[Stored dataset items]

--------------------------------

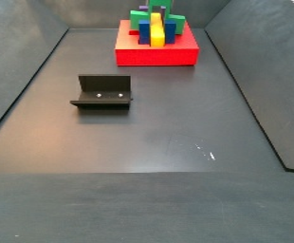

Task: Pick up the green object. Move up. Place the green object on the fixture. Regrasp the green object. Move to above the board. Insert the green object.
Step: Insert the green object.

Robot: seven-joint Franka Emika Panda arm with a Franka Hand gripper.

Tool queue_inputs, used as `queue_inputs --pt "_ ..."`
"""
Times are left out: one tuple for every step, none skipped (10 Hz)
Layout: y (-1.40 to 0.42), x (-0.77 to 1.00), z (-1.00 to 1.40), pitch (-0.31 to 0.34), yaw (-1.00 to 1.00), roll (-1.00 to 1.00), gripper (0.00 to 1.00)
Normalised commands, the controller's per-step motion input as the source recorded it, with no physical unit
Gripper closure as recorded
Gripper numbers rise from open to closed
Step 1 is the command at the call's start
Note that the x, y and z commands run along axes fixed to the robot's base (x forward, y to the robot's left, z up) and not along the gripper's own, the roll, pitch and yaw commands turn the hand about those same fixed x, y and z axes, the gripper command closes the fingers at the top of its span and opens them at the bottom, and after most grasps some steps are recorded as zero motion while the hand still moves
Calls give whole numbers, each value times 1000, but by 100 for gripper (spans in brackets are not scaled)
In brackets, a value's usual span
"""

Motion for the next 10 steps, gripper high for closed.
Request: queue_inputs --pt "-166 140 0 56 0 119 100" --pt "-189 194 0 106 0 164 100" --pt "-131 174 -20 123 0 157 100" --pt "-77 134 -6 116 0 144 100" --pt "-3 83 -23 79 0 110 100" --pt "0 54 -74 59 0 104 100" --pt "0 31 -191 49 0 166 100" --pt "0 66 -234 66 37 221 100" --pt "0 40 -220 57 14 164 100" --pt "0 29 -186 47 9 117 100"
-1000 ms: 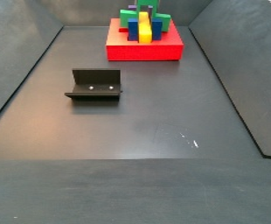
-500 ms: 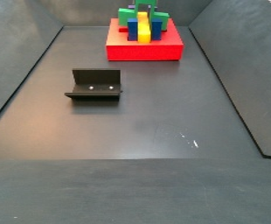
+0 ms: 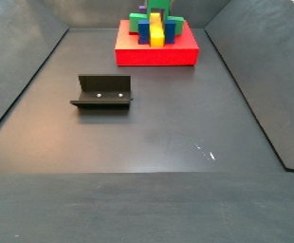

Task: Pick up the green object. Move up. Place the green object on the fixture. Regrasp the green object. Move to above the board. Insert the green object.
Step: Insert the green object.

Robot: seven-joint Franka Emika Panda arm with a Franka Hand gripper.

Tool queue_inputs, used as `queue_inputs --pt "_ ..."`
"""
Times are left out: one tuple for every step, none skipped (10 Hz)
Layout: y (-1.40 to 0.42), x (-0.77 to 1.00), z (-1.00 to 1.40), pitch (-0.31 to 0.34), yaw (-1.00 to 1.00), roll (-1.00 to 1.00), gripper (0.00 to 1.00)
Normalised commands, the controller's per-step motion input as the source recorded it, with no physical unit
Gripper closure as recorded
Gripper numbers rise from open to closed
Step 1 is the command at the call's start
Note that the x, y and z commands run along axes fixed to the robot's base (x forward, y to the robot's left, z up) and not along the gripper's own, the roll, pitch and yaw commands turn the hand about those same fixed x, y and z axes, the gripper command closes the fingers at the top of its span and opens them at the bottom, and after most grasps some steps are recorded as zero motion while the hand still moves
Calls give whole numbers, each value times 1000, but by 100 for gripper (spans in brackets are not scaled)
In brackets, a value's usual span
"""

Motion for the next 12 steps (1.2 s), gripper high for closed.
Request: queue_inputs --pt "-9 31 -183 43 0 120 100" --pt "0 51 -217 50 6 167 100" --pt "0 114 -229 63 46 214 100" --pt "0 149 -214 69 69 240 100" --pt "0 140 -171 70 71 230 100" --pt "0 111 -160 67 69 201 100" --pt "0 103 -300 13 71 197 100" --pt "-6 263 -386 3 60 191 100" --pt "0 391 -466 19 49 181 100" --pt "-40 400 -480 21 43 204 100" --pt "-63 371 -486 11 29 200 100" --pt "-77 346 -486 7 17 210 100"
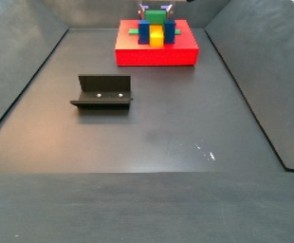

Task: Pick up the green object. Move up. Place the green object on the fixture. Regrasp the green object. Move to above the board. Insert the green object.
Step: Insert the green object.

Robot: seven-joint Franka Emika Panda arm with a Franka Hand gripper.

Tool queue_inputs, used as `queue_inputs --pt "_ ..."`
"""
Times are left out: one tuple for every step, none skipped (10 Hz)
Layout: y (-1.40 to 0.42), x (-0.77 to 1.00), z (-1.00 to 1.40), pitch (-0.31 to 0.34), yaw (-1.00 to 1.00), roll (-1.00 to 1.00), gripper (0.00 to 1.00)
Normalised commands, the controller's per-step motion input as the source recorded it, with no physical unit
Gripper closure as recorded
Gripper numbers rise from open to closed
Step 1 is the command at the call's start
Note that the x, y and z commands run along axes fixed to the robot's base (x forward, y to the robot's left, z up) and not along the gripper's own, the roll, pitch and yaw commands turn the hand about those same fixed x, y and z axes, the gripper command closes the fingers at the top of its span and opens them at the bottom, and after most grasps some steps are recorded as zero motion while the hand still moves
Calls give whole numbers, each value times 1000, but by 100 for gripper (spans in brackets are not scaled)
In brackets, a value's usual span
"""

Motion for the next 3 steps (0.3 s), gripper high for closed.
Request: queue_inputs --pt "-71 280 -460 13 9 224 100" --pt "-111 180 -423 6 0 210 100" --pt "0 0 0 0 0 0 100"
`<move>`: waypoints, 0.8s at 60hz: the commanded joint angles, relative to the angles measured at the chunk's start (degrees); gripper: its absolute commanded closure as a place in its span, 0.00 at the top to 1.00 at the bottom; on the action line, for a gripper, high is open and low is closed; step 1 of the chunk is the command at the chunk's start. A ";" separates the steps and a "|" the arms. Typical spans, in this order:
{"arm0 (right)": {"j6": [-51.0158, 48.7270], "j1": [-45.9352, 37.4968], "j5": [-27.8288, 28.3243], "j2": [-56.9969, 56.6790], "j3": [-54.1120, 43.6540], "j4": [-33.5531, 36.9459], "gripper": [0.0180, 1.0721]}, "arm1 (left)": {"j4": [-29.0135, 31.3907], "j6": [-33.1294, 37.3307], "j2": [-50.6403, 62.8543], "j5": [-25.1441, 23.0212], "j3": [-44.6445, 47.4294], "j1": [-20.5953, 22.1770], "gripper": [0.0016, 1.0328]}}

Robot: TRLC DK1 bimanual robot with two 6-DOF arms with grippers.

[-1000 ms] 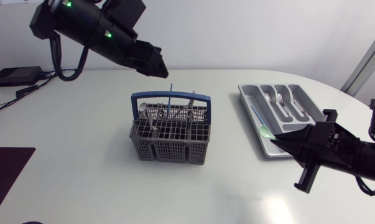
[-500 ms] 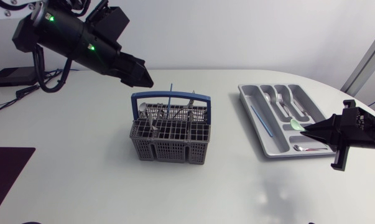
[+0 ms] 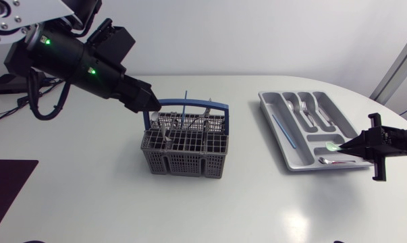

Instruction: Unload the cutlery basket into the drawer organizer.

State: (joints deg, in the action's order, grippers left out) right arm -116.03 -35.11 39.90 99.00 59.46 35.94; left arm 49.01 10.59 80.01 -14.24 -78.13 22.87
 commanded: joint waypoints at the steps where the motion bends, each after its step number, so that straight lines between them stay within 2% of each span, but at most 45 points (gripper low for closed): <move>1: -4.73 -0.48 -1.93 3.48 1.71 -0.88 0.05 | -0.32 0.57 -1.96 0.09 2.10 -0.11 0.61; 19: -5.96 1.54 -6.33 6.29 0.66 -8.87 0.06 | -0.32 0.13 -4.25 0.09 4.39 -0.11 0.61; 23: -6.76 1.71 -6.59 5.50 -1.54 -13.18 0.06 | -0.32 0.13 -4.69 0.09 4.83 -0.11 0.61; 33: -7.02 2.86 -8.26 5.76 -2.86 -16.08 0.07 | -0.50 0.13 -5.30 0.09 5.79 -0.11 0.61; 48: -7.37 3.56 -9.05 5.50 -5.67 -21.88 0.18 | -0.59 0.13 -5.83 0.09 6.76 -0.02 0.61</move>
State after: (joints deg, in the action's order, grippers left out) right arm -121.16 -31.92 31.22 104.27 55.81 15.35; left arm 48.99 10.57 75.13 -14.24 -72.75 22.87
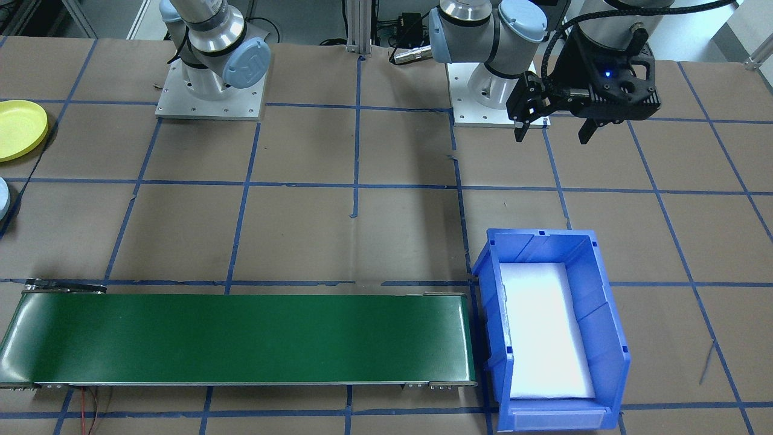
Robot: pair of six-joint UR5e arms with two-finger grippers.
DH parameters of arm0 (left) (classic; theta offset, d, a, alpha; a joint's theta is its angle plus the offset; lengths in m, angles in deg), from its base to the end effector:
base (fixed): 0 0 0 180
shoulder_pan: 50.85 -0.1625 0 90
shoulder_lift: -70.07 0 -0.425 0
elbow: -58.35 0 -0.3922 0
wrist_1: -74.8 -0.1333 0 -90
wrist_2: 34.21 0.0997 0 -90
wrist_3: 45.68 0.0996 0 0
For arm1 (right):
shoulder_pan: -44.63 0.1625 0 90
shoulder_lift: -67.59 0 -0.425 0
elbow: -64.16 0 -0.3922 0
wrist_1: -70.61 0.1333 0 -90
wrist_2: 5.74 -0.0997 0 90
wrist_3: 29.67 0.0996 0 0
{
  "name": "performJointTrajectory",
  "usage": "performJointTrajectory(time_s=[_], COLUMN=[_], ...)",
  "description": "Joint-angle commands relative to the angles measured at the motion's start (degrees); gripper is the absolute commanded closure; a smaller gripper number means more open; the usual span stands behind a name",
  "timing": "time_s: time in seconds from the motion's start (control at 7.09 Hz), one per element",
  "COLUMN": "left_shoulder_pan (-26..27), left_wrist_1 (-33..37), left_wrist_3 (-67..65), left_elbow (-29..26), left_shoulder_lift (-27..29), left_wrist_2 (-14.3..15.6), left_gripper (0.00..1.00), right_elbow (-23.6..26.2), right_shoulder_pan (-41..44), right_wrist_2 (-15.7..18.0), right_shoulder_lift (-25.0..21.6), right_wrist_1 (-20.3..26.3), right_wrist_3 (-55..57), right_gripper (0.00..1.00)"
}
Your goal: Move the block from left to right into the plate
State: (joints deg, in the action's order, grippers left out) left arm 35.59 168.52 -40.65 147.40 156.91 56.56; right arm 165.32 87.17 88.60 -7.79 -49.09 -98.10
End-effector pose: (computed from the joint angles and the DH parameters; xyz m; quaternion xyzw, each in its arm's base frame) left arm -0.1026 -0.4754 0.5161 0.0128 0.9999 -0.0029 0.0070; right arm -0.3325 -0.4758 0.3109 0.1805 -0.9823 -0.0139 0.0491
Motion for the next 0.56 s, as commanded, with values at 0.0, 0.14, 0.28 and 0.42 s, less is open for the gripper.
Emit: performJointTrajectory(time_s=[0.0,0.14,0.28,0.42], left_shoulder_pan=[0.04,-0.05,0.04,0.04], left_wrist_1=[-0.29,-0.2,-0.2,-0.2], left_wrist_3=[0.16,0.16,0.24,0.25], left_elbow=[0.16,0.16,0.16,0.16], left_shoulder_lift=[0.0,0.0,0.0,0.0], left_wrist_2=[-0.06,0.2,0.2,0.12], left_gripper=[0.0,0.0,0.0,0.0], right_elbow=[4.21,5.53,7.03,11.13], right_shoulder_pan=[-14.19,-18.77,-23.43,-26.69], right_wrist_2=[0.5,0.5,-0.28,-2.21], right_shoulder_lift=[-4.31,-8.34,-8.3,-7.51], right_wrist_1=[2.7,7.33,9.46,7.83], right_wrist_3=[-6.78,-9.15,-11.96,-13.64], right_gripper=[0.6,0.61,0.62,0.63])
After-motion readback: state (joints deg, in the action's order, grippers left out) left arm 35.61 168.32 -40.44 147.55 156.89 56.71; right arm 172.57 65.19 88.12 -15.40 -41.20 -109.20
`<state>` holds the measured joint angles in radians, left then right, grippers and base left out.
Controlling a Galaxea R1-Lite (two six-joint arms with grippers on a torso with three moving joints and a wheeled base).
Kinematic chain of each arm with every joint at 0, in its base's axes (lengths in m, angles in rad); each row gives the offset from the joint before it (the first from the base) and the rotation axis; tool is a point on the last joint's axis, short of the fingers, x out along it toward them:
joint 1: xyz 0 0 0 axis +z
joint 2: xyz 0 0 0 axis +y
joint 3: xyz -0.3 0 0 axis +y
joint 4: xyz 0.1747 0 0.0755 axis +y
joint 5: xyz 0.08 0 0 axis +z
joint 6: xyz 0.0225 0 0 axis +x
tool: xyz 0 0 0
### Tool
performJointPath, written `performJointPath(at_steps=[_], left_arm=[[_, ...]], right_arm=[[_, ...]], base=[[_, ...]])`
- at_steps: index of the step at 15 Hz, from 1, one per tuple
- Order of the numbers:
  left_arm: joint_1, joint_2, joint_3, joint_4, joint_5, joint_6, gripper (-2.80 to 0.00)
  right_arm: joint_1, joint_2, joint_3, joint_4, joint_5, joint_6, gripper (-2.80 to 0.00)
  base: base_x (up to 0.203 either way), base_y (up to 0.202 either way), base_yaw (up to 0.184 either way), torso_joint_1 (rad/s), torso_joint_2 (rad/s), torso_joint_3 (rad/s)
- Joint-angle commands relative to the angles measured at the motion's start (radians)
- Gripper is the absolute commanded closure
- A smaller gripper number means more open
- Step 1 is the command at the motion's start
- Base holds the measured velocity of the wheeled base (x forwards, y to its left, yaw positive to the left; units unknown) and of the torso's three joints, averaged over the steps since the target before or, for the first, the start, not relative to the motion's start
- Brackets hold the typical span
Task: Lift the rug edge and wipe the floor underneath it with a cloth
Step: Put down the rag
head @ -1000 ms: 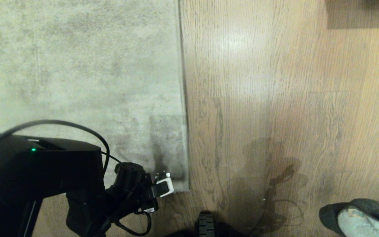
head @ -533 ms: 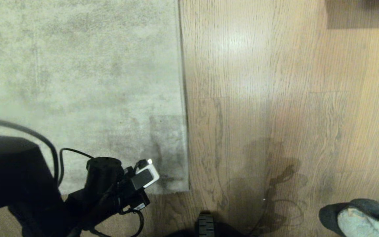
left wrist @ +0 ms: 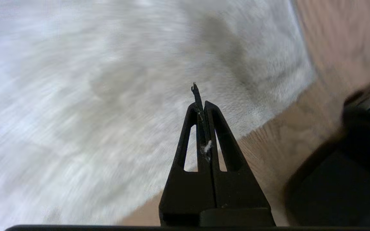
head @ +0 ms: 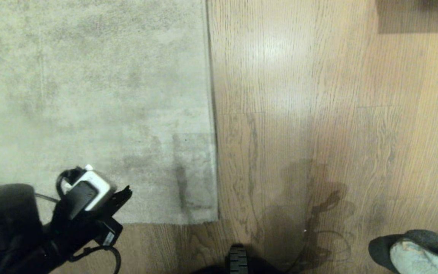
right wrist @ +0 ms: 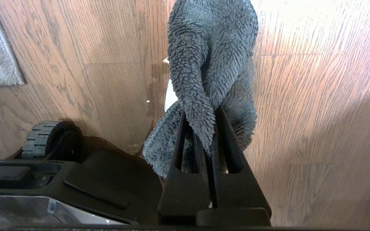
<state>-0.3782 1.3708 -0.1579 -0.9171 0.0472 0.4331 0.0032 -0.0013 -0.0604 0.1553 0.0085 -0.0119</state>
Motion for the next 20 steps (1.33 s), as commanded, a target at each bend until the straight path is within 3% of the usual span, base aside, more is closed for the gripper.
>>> performJointPath(at_steps=[1, 4, 6, 10, 12, 15, 18, 20], left_arm=[[0.017, -0.341, 0.018, 0.157, 0.003, -0.05, 0.0], [0.058, -0.637, 0.059, 0.374, 0.003, -0.134, 0.0], [0.13, -0.813, 0.116, 0.479, -0.006, -0.206, 0.0], [0.247, -1.067, 0.153, 0.749, -0.085, -0.321, 0.0], [0.269, -1.084, 0.158, 0.83, -0.103, -0.339, 0.0], [0.271, -1.084, 0.158, 0.854, -0.102, -0.338, 0.0], [0.357, -1.109, 0.158, 0.907, -0.1, -0.266, 0.0], [0.379, -1.155, 0.158, 0.913, -0.099, -0.267, 0.0]], right_arm=[[0.0, 0.001, 0.0, 0.001, 0.001, 0.0, 0.0], [0.0, 0.001, 0.0, 0.001, 0.001, 0.0, 0.0], [0.001, 0.001, 0.001, 0.001, 0.001, 0.0, 0.0], [0.0, 0.001, 0.001, 0.0, 0.001, 0.0, 0.0], [0.001, 0.001, 0.001, 0.0, 0.001, 0.0, 0.0], [0.0, 0.001, 0.001, 0.0, 0.001, 0.0, 0.0], [0.0, 0.001, 0.001, 0.0, 0.001, 0.0, 0.0], [0.0, 0.001, 0.001, 0.0, 0.001, 0.0, 0.0]], base=[[0.0, 0.0, 0.0, 0.0, 0.0, 0.0], [0.0, 0.0, 0.0, 0.0, 0.0, 0.0], [0.0, 0.0, 0.0, 0.0, 0.0, 0.0], [0.0, 0.0, 0.0, 0.0, 0.0, 0.0], [0.0, 0.0, 0.0, 0.0, 0.0, 0.0], [0.0, 0.0, 0.0, 0.0, 0.0, 0.0], [0.0, 0.0, 0.0, 0.0, 0.0, 0.0], [0.0, 0.0, 0.0, 0.0, 0.0, 0.0]])
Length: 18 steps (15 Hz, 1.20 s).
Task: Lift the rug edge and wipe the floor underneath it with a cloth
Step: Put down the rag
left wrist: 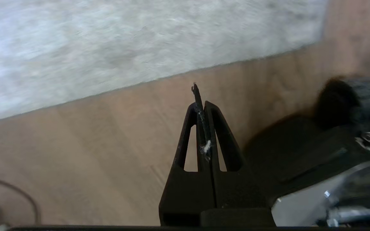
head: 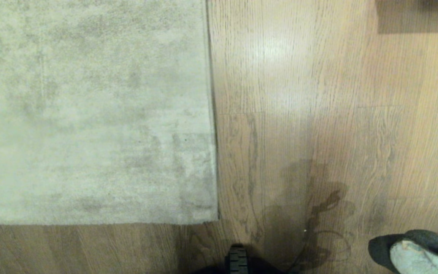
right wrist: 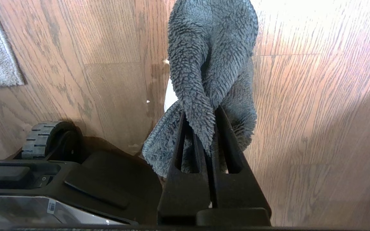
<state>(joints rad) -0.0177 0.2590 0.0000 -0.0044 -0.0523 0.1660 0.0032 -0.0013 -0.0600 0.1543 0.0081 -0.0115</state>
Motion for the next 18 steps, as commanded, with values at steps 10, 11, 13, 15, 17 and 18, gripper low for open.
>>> performJointPath(at_steps=[10, 11, 13, 15, 17, 18], left_arm=[[0.016, -0.257, 0.0, 0.006, 0.039, -0.159, 0.0], [0.016, -0.257, 0.0, 0.006, 0.039, -0.164, 0.0], [0.016, -0.257, 0.0, 0.008, 0.039, -0.163, 0.0], [0.016, -0.257, 0.0, 0.008, 0.043, -0.164, 0.0], [0.016, -0.257, 0.0, 0.008, 0.043, -0.164, 0.0], [0.016, -0.257, 0.0, 0.008, 0.043, -0.164, 0.0]], right_arm=[[0.0, 0.001, 0.0, -0.001, 0.001, -0.001, 0.0], [0.001, 0.001, 0.0, -0.001, 0.001, -0.001, 0.0], [0.0, 0.001, 0.0, -0.001, 0.001, -0.001, 0.0], [0.0, 0.001, 0.0, -0.001, 0.001, -0.001, 0.0], [0.0, 0.001, 0.0, -0.001, 0.001, -0.001, 0.0], [0.0, 0.001, 0.0, -0.001, 0.001, -0.001, 0.0]], base=[[0.0, 0.0, 0.0, 0.0, 0.0, 0.0], [0.0, 0.0, 0.0, 0.0, 0.0, 0.0], [0.0, 0.0, 0.0, 0.0, 0.0, 0.0], [0.0, 0.0, 0.0, 0.0, 0.0, 0.0], [0.0, 0.0, 0.0, 0.0, 0.0, 0.0], [0.0, 0.0, 0.0, 0.0, 0.0, 0.0]])
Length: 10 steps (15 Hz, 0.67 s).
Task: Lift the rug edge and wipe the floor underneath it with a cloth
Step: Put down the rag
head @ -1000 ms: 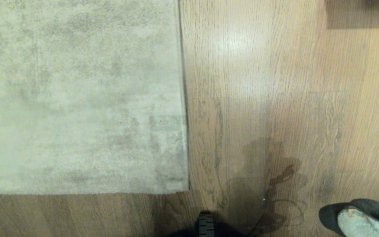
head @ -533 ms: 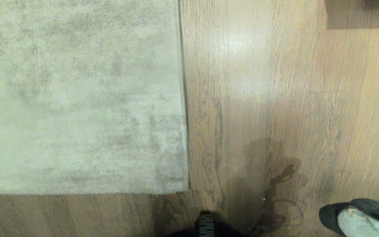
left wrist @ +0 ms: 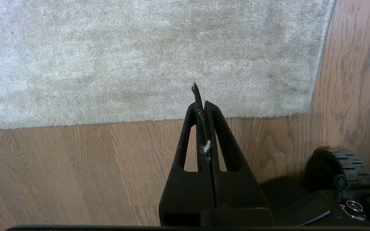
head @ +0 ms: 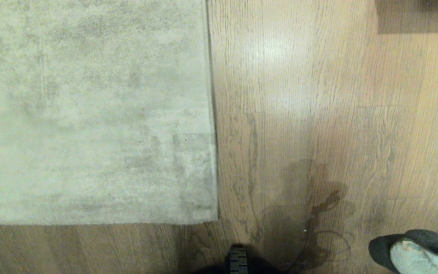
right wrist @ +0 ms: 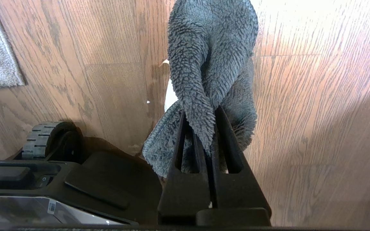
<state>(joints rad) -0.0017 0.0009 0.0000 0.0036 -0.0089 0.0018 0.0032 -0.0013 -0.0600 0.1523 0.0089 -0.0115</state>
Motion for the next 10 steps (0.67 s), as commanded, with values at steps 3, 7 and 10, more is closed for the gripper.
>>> performJointPath(at_steps=[3, 7, 10], left_arm=[[0.0, 0.001, 0.0, -0.001, 0.001, -0.003, 0.0], [0.0, 0.001, 0.0, -0.002, 0.01, -0.025, 0.0], [0.0, 0.001, 0.0, -0.002, 0.01, -0.029, 0.0]], right_arm=[[0.0, 0.001, 0.0, 0.001, -0.001, -0.001, 0.0], [0.0, 0.001, 0.0, 0.001, 0.0, -0.001, 0.0], [0.0, 0.001, 0.0, 0.001, 0.0, -0.001, 0.0]], base=[[0.0, 0.0, 0.0, 0.0, 0.0, 0.0], [0.0, 0.0, 0.0, 0.0, 0.0, 0.0], [0.0, 0.0, 0.0, 0.0, 0.0, 0.0]])
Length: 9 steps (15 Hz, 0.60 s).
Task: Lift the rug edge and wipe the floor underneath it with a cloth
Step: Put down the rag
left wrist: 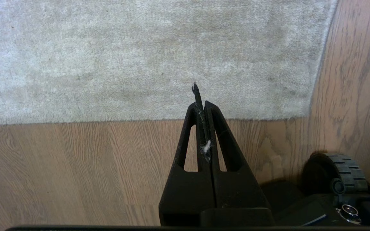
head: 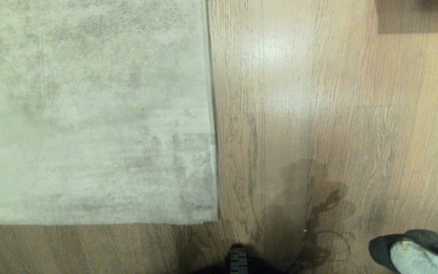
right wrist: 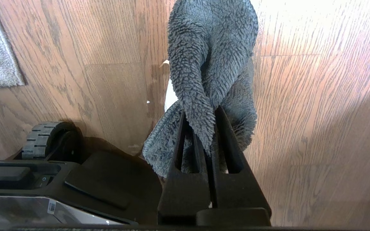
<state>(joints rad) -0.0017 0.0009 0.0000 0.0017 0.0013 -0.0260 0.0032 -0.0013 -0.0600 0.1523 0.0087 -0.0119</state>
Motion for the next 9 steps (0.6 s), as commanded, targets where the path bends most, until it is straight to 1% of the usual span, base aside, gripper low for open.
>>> performJointPath(at_steps=[1, 9], left_arm=[[0.0, 0.001, 0.0, 0.0, 0.0, -0.001, 0.0], [0.0, 0.001, 0.0, 0.0, 0.0, -0.002, 0.0]], right_arm=[[0.001, 0.001, 0.0, 0.001, 0.001, 0.0, 0.0], [0.0, 0.001, 0.0, 0.001, 0.001, 0.0, 0.0]], base=[[0.0, 0.0, 0.0, 0.0, 0.0, 0.0], [0.0, 0.0, 0.0, 0.0, 0.0, 0.0]])
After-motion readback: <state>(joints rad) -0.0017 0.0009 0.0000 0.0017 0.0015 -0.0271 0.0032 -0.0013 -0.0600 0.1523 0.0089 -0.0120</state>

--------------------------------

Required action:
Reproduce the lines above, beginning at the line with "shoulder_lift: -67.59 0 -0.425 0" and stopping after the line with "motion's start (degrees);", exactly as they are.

Output for this task:
shoulder_lift: -67.59 0 -0.425 0
elbow: -64.16 0 -0.3922 0
wrist_1: -70.61 0.1333 0 -90
wrist_2: 5.74 -0.0997 0 90
wrist_3: 29.67 0.0996 0 0
{
  "name": "performJointTrajectory",
  "usage": "performJointTrajectory(time_s=[_], COLUMN=[_], ...)",
  "description": "Joint-angle commands relative to the angles measured at the motion's start (degrees); gripper is the absolute commanded closure; a smaller gripper number means more open; the usual span stands behind a name",

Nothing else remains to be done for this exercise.